İzmir'in Aliağa ilçesinde yapılmak istenen “Batı Ege ve Güney Marmara Endüstriyel Atık (Cüruf) Bertaraf Tesisi” projesi için Çevresel Etki Değerlendirme (ÇED) süreci kapsamında 'Halkın Katılım Toplantısı' Yukarı Şehitkemal Muhtarlık Binası’ında gerçekleştirilecekti. Bölge halkı ve çevreciler alana giderek, tesisi istemediklerini ve toplantıya katılmayacaklarını dile getirdi. İzmir Valiliği'nden gelen yetkililer ise toplantının yapılamadığına dair tutanak tuttu. Bölgedeki halkın tepkili olduğunu ifade eden Foça Çevre Platformu (FOÇEP) Sözcüsü Bahadır Doğutürk, şunları söyledi: “Orası dört tane şirketin göz diktiği bir alan haline geldi. Burada tehlikeli atık toplayıp onları yakmak gibi bir nihai hedefleri var. Ancak ÇED raporlarını süsleyerek ‘cüruf döküm alanı’ ve benzeri söylemler kullanıyorlar. Şirketin ÇED raporunu incelediğimizde Güney Marmara ve Batı Ege’de ne kadar demir çelik faaliyeti varsa onların cüruflarını oraya depolayacakları yönünde söylemler yer alıyor. Bu cüruflar uzun süre taşınacak şeyler değil. Maliyeti bile kurtarmaz.
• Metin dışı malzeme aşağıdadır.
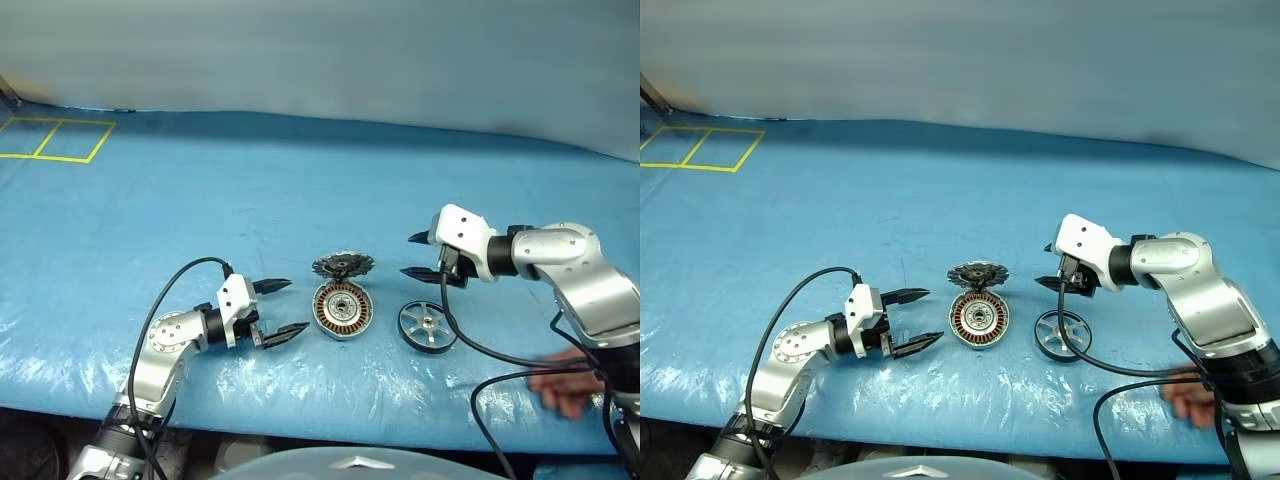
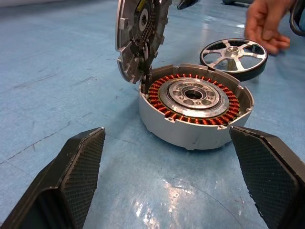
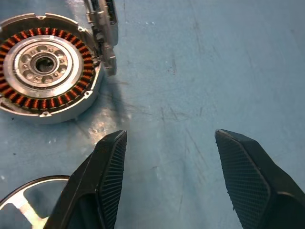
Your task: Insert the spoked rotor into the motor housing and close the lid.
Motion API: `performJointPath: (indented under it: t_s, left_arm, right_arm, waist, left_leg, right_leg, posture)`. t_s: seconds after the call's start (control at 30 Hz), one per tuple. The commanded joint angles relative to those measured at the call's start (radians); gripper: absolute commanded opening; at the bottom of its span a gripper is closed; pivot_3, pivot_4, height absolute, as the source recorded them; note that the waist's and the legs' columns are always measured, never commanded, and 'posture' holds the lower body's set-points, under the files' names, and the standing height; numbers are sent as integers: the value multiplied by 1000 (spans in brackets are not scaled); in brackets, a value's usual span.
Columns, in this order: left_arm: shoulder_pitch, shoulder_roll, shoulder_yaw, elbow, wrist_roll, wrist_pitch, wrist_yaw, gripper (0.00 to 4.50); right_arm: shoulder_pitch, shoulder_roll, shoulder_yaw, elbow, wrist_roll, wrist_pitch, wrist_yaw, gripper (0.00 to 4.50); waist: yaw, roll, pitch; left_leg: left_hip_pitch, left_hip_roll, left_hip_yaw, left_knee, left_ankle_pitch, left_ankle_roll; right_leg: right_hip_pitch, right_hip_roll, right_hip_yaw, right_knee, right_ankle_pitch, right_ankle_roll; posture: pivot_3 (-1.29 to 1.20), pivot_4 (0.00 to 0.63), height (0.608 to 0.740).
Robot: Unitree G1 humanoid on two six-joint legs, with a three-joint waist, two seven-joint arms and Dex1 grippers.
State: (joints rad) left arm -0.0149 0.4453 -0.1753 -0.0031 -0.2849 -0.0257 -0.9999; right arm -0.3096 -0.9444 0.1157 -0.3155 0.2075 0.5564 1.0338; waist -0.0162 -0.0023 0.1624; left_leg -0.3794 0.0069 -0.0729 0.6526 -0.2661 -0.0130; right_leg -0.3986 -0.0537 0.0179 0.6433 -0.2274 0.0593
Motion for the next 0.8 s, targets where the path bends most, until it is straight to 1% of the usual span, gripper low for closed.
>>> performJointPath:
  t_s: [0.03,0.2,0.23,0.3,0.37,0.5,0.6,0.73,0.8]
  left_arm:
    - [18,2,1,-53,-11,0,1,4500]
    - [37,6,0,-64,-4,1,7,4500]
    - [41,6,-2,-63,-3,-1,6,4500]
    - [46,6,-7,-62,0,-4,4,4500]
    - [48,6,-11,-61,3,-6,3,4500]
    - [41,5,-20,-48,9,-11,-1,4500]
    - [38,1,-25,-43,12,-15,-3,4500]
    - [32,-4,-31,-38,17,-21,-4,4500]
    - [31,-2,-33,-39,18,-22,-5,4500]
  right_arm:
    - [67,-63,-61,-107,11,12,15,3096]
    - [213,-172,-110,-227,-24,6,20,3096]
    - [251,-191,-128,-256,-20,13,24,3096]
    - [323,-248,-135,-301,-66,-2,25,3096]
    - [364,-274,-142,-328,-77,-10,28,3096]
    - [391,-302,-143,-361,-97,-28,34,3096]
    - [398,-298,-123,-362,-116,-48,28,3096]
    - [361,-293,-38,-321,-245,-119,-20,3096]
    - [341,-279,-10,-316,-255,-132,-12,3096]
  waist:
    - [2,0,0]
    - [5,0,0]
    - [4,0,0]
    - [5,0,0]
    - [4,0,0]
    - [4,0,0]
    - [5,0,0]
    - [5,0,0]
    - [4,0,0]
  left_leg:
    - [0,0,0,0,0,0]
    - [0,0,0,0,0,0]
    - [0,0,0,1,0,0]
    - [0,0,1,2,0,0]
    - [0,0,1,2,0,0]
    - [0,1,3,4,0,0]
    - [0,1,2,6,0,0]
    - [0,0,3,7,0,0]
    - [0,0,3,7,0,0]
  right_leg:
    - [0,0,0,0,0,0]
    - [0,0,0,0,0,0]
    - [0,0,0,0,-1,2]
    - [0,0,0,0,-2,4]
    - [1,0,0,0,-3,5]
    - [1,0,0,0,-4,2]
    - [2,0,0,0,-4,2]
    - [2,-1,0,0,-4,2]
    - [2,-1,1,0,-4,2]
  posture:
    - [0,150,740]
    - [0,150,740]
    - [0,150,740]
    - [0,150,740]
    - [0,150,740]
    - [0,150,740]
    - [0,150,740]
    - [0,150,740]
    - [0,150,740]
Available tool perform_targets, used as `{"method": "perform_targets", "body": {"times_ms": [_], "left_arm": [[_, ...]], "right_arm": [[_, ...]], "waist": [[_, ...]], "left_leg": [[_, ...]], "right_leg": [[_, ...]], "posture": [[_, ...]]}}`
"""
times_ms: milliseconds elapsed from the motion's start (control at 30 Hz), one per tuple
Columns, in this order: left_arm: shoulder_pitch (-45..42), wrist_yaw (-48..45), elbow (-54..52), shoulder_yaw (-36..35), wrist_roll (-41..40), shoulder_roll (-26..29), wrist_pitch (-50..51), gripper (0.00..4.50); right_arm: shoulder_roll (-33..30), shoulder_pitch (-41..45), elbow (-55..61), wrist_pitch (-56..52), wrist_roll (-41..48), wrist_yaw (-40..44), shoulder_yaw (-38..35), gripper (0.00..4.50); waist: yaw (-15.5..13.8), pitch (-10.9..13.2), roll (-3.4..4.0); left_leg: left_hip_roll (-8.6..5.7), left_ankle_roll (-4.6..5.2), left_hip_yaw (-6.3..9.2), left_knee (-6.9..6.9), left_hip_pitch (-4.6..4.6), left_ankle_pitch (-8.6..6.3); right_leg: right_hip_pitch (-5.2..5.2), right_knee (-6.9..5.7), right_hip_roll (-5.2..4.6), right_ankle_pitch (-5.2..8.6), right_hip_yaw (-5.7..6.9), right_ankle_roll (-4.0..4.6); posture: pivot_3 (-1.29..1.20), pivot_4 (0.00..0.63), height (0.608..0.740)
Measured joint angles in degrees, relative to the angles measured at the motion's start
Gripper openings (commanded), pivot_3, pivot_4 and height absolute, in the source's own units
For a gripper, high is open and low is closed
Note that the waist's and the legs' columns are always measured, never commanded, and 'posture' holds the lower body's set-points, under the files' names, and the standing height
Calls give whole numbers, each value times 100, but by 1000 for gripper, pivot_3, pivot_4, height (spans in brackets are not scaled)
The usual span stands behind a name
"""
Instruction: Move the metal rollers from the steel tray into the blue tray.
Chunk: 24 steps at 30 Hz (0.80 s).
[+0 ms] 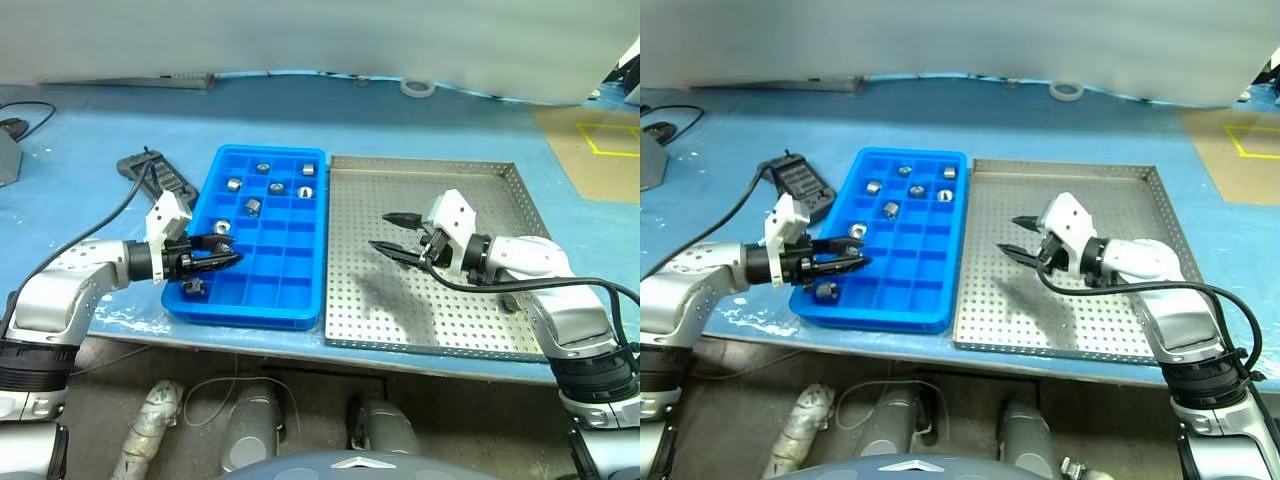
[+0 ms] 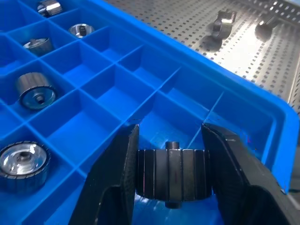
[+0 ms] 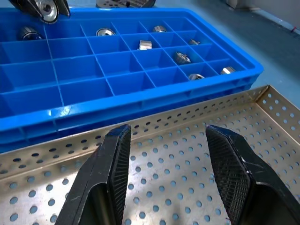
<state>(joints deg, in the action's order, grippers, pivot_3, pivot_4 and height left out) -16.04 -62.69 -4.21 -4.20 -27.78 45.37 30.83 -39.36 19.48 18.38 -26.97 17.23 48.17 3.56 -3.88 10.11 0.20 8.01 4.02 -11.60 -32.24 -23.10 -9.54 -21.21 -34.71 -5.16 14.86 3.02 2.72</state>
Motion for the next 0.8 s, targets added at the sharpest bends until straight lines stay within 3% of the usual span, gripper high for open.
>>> {"method": "perform_targets", "body": {"times_ms": [300,433,567,800], "left_arm": [[99,42,718,-12,432,176,-316,2070],[-2,40,800,-10,429,141,-331,3056],[-261,92,799,45,436,-88,-340,4363],[-719,197,959,241,491,-504,-337,4363]], "right_arm": [[58,72,-1,-153,-24,-60,9,2652],[78,37,4,-149,-49,-82,43,2688],[92,-4,4,-141,-62,-87,117,2688],[96,-42,4,-88,-133,-129,118,2688]], "waist": [[-11,0,0],[-21,0,0],[-17,-1,-1],[-5,-1,-1]], "left_leg": [[1,-8,0,5,3,5],[0,-8,0,4,4,5],[0,-9,0,3,4,5],[0,-9,0,4,0,6]], "right_leg": [[-3,-3,1,0,0,0],[-1,-4,0,0,0,0],[-1,-5,0,0,0,0],[-5,-5,0,0,0,0]], "posture": [[-9,150,740],[-13,150,740],[-13,150,740],[-29,150,740]]}}
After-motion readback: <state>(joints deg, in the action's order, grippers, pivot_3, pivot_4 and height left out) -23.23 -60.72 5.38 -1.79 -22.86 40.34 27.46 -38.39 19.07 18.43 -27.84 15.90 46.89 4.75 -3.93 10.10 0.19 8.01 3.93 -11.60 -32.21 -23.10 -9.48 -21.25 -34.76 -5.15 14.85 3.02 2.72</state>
Dolayısıyla fikirlerin arkasında orada tehlikeli atık yakma tesisi olduğunu hissediyoruz. ÇED raporunda yazmasalar da durum böyle. Aliağa zaten zehrin, pisliğin içine batmış vaziyette. Sermaye gruplarının gözleri hala doymuyor.”

Herkesin gözü Aliağa'da

Aliağa’da çevrenin zaten fazlasıyla kirli olduğunu ifade eden Doğutürk, yetkililere çağrıda bulunarak, “Aliağa sahipsiz bir kent haline geldi. Dileyen dilediği tesisi burada kurmayı kendine hak görüyor. Buna hiçbir kişi veya kurum karşı çıkmıyor. Bizler, yöre halkının sesini duyurmaya çalışıyor. Aliağa çevresel kirlilik bakımından kritik eşiğin aşıldığı en önemli bölgelerin başında geliyor. Buraya bırakın yeni bir tesis yapmayı mevcut tesislerin rehabilite edilmesi gerekiyor. Buraya bir çivi bile çakılmaması lazımken ortalık sahipsiz olduğu için herkesin gözü burada. Nasılsa burası kirli bölge deyip kentin üzerine yükleniyorlar. Bu kent yurdun dört bir yanında yaşanan talanlara bir örnektir” ifadelerini kullandı.